Die Tropen-Party im GfZK-Café, bei der man noch mit angezogenen Beinen stehen konnte, war die materialisierte Messe-Ausgelassenheit. Mit welchen Projektionen blicken Sie heute Richtung Leipzig?

Kraushaar: Für uns wäre es aus den schon beschriebenen Gründen wichtig, dass im späten Frühjahr eine Messe stattfindet. Wir werden flexibel sein müssen, was unsere Planung betrifft. Gerade jetzt in diesen trüben, von immer neuen Hiobs-Zahlen bestimmten Tagen sollten wir nicht vergessen, nach vorn zu denken. Was können wir dafür tun, dass möglichst bald vieles wieder gut läuft? Die Graswurzelarbeit der Buchhandlungen, der Literaturhäuser und Festivals wird immer wichtiger – die Phantasie all der Leute, die den Laden letztlich zusammenhalten.

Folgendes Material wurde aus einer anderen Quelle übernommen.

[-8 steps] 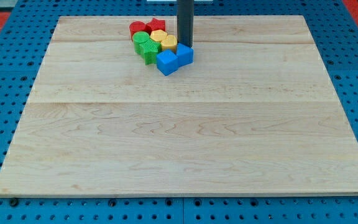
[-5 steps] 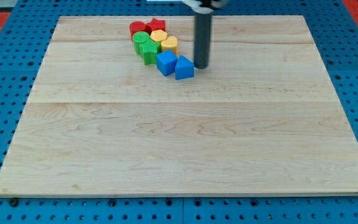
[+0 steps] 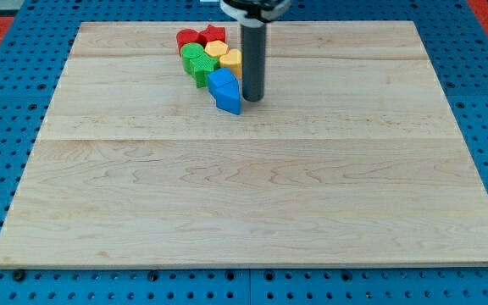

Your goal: Adjust the triangle at the right side of the blue cube

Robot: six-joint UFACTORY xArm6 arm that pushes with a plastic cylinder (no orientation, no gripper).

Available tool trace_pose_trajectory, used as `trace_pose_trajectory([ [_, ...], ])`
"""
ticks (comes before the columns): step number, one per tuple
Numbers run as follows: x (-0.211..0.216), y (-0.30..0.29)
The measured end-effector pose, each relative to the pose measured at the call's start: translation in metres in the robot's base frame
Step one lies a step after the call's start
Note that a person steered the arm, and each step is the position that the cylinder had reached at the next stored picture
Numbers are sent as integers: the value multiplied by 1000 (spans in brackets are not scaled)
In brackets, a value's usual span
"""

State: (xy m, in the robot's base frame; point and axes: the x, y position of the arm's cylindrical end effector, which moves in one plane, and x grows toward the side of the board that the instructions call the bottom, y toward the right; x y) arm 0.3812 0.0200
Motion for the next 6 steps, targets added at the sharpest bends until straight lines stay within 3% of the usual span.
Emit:
trace_pose_trajectory([
  [2, 29, -34],
  [3, -12, -47],
  [5, -25, -28],
  [6, 6, -22],
])
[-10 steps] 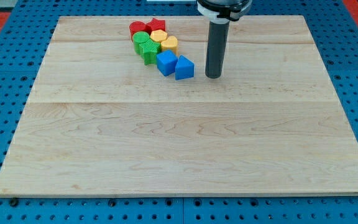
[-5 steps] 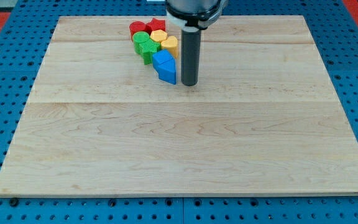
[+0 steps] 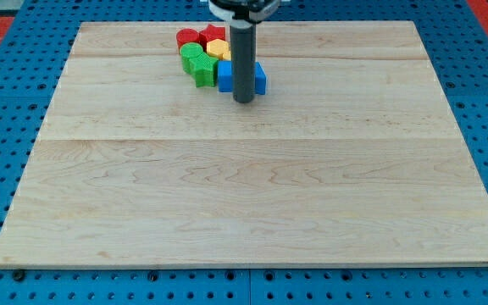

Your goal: Adjust the triangle at the right side of the blue cube

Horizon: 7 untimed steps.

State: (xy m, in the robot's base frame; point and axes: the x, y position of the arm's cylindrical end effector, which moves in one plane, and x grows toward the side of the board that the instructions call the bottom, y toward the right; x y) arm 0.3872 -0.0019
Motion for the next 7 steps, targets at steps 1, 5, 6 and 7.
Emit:
trace_pose_trajectory([
  [1, 4, 65],
  [5, -53, 33],
  [6, -52, 24],
  [7, -57, 21],
])
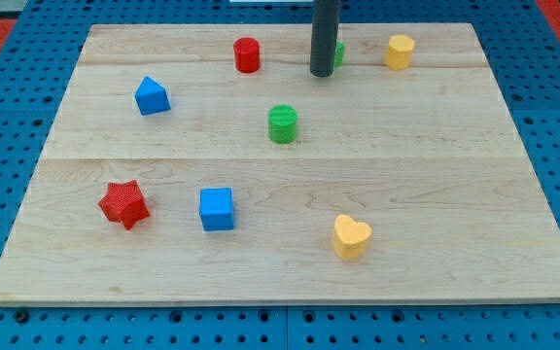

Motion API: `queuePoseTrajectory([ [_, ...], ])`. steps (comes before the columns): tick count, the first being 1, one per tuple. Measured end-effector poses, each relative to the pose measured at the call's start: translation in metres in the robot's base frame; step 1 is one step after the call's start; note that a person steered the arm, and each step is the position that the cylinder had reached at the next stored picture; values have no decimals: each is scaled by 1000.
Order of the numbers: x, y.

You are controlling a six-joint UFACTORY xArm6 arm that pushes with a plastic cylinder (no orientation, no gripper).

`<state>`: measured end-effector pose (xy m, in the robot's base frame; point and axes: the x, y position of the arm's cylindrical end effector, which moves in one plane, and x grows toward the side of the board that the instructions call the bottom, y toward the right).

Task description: Push the green circle right to the red circle

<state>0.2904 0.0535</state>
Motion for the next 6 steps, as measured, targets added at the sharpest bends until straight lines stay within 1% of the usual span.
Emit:
queuePoseTrajectory([
  [1, 0, 0],
  [2, 23, 18],
  [3, 73, 35],
  [4, 118, 16],
  [5, 117, 17],
  [6, 115, -18],
])
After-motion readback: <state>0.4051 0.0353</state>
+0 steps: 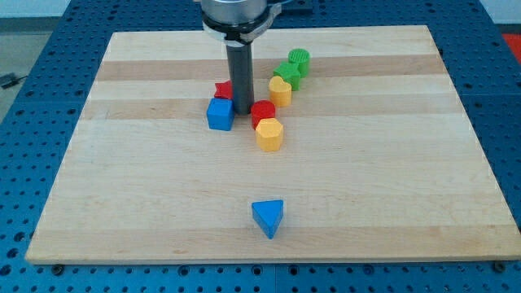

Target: Move the blue cube diagonal to the triangle

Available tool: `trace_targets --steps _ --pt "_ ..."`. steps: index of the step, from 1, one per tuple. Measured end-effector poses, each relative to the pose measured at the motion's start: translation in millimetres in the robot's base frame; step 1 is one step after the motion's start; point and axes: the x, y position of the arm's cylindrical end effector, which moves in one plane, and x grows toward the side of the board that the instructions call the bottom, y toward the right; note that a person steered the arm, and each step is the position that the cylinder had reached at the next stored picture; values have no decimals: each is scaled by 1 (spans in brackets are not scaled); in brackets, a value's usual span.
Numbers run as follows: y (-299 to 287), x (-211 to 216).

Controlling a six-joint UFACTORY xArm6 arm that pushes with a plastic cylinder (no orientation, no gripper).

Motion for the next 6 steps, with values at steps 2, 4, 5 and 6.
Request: trace_targets --steps 2,4,5,6 --pt "-47 -5" --pt "-70 16" --pt "-103 16" --pt "-122 23"
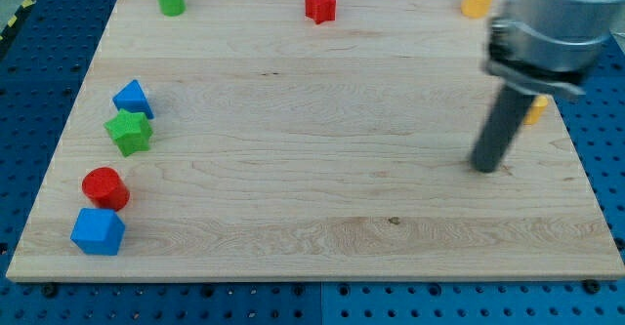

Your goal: Move the heart towards the center of the board

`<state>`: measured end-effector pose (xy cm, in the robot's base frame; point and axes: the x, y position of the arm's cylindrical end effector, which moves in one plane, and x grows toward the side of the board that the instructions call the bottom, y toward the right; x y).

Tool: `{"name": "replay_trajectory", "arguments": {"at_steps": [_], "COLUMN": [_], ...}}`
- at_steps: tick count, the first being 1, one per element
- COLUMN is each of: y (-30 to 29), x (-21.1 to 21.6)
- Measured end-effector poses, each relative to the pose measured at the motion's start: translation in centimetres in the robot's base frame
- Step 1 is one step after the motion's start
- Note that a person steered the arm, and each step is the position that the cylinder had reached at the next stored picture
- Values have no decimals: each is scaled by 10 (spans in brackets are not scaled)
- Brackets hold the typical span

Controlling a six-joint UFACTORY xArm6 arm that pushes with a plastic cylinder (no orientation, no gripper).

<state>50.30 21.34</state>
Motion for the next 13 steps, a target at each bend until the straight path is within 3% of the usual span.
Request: {"name": "replay_trajectory", "arguments": {"at_steps": [1, 3, 4, 9, 13], "y": [67, 85, 85, -32, -63], "x": [-4, -77, -82, -72, -55]}}
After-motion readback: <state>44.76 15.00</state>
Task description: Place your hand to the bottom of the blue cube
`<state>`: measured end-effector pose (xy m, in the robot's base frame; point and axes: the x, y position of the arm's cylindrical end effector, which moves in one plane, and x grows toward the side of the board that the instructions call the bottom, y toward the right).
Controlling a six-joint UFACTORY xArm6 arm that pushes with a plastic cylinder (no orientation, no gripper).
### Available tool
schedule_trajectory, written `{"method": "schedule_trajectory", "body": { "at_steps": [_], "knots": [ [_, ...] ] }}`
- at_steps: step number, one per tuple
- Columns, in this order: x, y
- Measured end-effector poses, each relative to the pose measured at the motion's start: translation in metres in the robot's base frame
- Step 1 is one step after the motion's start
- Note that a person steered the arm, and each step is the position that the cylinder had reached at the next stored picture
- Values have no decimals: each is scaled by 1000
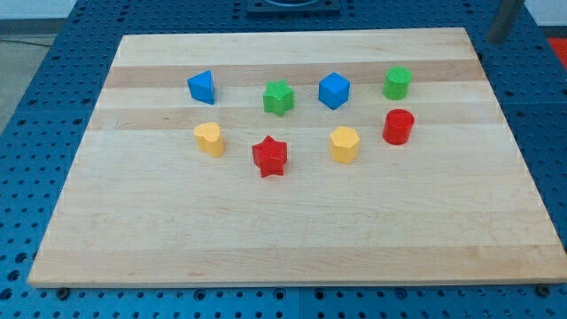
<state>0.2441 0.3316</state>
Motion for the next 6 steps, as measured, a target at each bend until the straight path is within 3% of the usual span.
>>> {"method": "schedule_trajectory", "body": {
  "at_steps": [1, 4, 6],
  "knots": [
    [47, -28],
    [131, -146],
    [133, -237]
  ]
}}
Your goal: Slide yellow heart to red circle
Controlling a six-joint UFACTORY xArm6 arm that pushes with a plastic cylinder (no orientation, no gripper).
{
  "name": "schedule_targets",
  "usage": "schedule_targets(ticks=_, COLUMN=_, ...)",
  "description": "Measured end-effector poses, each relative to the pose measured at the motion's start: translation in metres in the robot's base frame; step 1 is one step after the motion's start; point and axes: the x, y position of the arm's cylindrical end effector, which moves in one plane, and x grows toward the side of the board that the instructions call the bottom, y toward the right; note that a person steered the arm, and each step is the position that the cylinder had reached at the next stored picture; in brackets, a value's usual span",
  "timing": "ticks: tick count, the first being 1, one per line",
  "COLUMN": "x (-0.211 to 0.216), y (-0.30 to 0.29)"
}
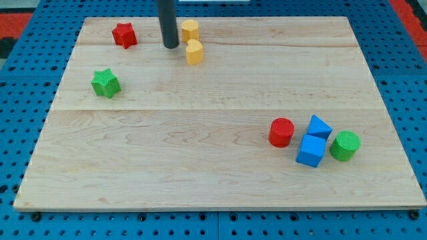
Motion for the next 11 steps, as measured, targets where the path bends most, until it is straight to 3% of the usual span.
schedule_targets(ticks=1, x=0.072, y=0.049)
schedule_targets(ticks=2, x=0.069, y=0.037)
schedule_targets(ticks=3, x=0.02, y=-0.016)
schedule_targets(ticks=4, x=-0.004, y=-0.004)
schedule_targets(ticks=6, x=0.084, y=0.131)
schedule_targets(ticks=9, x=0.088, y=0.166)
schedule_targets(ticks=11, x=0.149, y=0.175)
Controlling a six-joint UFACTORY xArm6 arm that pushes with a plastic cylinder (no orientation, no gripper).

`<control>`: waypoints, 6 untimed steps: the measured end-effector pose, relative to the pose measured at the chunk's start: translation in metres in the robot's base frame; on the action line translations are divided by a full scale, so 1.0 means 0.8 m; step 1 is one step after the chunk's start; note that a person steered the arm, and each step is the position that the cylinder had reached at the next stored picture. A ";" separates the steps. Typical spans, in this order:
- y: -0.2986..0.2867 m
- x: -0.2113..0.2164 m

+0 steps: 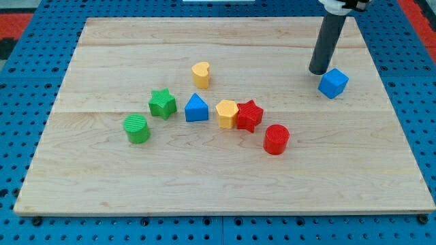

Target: Move your arm slightly down

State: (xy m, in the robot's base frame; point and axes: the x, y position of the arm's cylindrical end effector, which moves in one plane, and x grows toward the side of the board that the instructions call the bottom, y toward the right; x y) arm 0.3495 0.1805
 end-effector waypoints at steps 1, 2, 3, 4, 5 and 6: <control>0.001 0.000; 0.001 0.000; 0.001 0.000; -0.014 0.000; -0.059 0.014; -0.044 0.079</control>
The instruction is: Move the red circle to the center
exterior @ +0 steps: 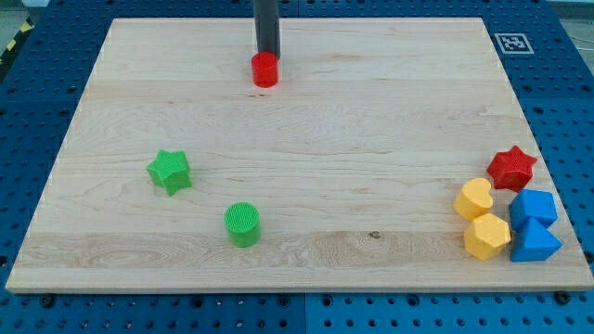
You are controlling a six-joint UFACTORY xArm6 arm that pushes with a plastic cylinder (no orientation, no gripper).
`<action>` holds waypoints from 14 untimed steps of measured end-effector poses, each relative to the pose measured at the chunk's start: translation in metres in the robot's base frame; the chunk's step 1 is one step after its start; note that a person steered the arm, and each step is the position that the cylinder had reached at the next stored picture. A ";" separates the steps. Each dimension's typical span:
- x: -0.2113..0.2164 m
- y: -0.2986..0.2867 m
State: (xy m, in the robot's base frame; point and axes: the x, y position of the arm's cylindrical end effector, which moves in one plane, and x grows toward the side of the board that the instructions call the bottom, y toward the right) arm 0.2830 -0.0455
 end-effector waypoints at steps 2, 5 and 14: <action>-0.003 -0.029; 0.028 -0.006; 0.093 0.045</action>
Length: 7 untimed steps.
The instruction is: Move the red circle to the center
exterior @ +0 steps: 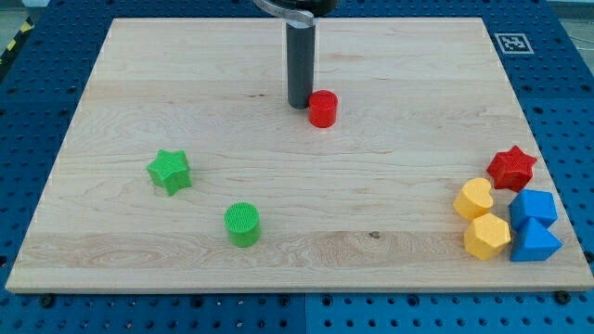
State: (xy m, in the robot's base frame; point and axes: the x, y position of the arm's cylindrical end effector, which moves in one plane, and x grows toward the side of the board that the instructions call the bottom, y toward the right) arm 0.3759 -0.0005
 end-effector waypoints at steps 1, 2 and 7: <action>0.003 0.000; 0.013 0.000; 0.019 0.000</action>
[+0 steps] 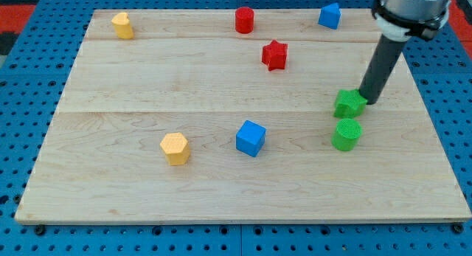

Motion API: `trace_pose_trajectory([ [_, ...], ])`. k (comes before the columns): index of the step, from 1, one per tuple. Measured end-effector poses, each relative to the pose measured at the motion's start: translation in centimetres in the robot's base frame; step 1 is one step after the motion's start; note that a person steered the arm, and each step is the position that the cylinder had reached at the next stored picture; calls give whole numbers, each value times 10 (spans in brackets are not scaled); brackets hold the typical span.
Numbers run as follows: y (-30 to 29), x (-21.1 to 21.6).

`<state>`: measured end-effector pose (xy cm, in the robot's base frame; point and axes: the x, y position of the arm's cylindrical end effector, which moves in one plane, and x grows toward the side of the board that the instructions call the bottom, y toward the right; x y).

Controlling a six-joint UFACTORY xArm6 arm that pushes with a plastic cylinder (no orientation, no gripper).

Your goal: Move the green star diagonally to the green circle

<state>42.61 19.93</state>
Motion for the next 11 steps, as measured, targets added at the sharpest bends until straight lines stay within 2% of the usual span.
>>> trace_pose_trajectory([
  [1, 41, 33],
  [2, -28, 75],
  [3, -58, 65],
  [4, -11, 47],
  [5, 5, -2],
  [8, 52, -28],
  [9, 52, -54],
  [11, 51, -59],
])
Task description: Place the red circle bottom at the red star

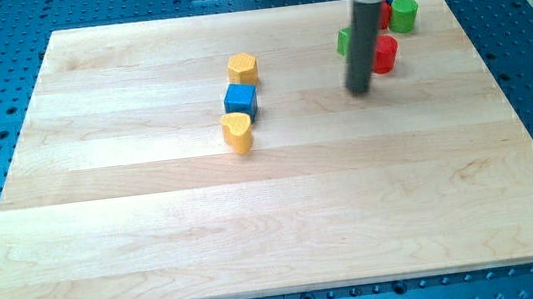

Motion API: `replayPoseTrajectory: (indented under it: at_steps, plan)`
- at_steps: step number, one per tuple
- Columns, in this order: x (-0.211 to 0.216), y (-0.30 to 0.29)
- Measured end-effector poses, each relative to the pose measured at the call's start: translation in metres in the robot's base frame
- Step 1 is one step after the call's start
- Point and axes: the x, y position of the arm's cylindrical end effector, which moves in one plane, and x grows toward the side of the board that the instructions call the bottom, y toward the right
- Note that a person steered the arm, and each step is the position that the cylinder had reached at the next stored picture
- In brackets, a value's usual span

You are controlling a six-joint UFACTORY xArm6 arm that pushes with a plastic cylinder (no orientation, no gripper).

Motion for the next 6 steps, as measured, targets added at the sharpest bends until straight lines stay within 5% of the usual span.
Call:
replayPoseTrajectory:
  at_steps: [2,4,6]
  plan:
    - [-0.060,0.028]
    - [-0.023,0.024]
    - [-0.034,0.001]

Ein wenig sollte man auch ins Gelingen verliebt sein?

Kraushaar: Unbedingt! Wir müssen, auch als Branche, rational begründbare, vernünftige Lösungen entwickeln, die auch von Hoffnung und Zuversicht geprägt sind.

Tom Kraushaar, geboren 1975 in Düsseldorf, ist verlegerischer Geschäftsführer des Verlags Klett-Cotta.